RE: Determining Text File Encoding

Paul H. Tarver Wed, 01 Aug 2018 12:55:55 -0700

Currently I'm checking the first two bytes and if they are 255 & 254 
respectively, I run STRCONV(textdata,6) on file contents and resave the text 
file to a temp file and it seems to do the trick and I can then import the 
tab-delimited data from the temp file with no problem.


I've only run into this a few times before and my method has worked pretty well 
so far, but I thought I would run it by the group. 

Thanks!

Paul 

-----Original Message-----
From: ProfoxTech [mailto:[email protected]] On Behalf Of Fernando D. 
Bozzo
Sent: Wednesday, August 01, 2018 1:32 PM
To: [email protected]
Subject: Re: Determining Text File Encoding

AFAIK there is no way to determine the exact encoding of the files.

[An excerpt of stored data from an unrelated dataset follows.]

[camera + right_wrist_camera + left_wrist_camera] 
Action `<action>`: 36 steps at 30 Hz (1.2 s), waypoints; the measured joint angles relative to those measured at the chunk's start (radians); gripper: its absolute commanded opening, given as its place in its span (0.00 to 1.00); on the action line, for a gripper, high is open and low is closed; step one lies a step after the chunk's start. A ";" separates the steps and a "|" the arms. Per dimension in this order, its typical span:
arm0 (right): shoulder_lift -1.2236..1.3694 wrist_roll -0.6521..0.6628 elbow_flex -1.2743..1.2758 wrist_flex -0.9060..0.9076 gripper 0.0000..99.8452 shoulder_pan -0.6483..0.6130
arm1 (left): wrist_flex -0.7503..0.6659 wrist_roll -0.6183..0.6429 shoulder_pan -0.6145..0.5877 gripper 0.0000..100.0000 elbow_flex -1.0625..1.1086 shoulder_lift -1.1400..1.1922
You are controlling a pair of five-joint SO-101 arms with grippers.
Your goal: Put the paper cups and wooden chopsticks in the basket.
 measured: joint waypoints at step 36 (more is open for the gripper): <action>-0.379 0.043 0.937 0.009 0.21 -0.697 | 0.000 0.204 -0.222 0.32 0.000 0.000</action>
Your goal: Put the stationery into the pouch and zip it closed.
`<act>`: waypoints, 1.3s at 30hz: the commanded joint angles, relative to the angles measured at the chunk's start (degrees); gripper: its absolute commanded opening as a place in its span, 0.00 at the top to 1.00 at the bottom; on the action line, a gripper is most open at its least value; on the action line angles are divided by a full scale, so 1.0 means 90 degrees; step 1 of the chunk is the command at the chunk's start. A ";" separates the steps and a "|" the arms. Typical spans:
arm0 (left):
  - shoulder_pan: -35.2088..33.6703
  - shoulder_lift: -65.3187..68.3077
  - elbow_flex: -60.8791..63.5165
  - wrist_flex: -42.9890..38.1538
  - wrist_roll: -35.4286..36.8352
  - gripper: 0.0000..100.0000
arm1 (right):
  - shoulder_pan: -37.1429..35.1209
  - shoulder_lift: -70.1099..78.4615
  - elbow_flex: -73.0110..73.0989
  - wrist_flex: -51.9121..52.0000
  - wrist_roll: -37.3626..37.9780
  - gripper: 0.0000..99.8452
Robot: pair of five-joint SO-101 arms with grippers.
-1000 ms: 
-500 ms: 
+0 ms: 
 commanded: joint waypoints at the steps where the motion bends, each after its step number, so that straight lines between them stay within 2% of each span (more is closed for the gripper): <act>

You can
do a "best effort" algorithm to try identifying it, but even Notepad++
sometimes fails to show the correct encoding.

That's why XML, HTML and some other metalanguages use the
[encoding="utf-8"] or [charset="utf-8"] or similar, because this must be
explicitly indicated for not misunderstanding the contents.

In similar way, when delivering text files to someone, an encoding must be
explicitly defined and agreed between the parts to not misinterpret the
contents.

UTF-16 is a little strange for me and never did deal with it, isn't used
for double byte characters, like chinese or similar?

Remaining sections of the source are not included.